**Source material:**
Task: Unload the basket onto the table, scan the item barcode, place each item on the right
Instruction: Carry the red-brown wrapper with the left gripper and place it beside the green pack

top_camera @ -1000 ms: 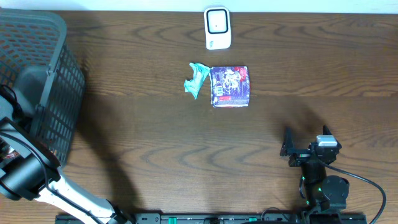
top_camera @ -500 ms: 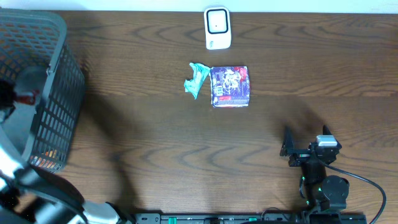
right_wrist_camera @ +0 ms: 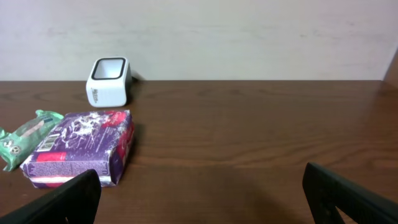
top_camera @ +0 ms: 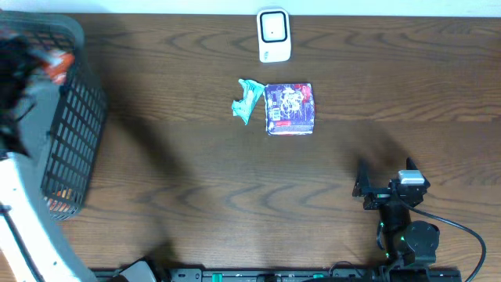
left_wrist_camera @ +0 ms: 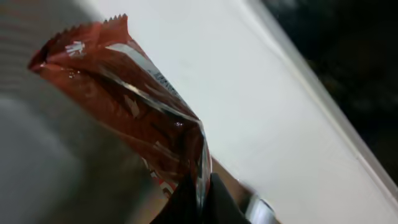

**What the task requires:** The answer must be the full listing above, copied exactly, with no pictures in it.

**Output for this exercise:**
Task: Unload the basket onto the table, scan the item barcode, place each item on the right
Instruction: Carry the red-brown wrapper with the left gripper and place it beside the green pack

top_camera @ -1000 ms: 
top_camera @ -500 ms: 
right_wrist_camera @ +0 ms: 
top_camera @ +0 ms: 
left_wrist_camera @ +0 ms: 

Nothing more belongs to this answer.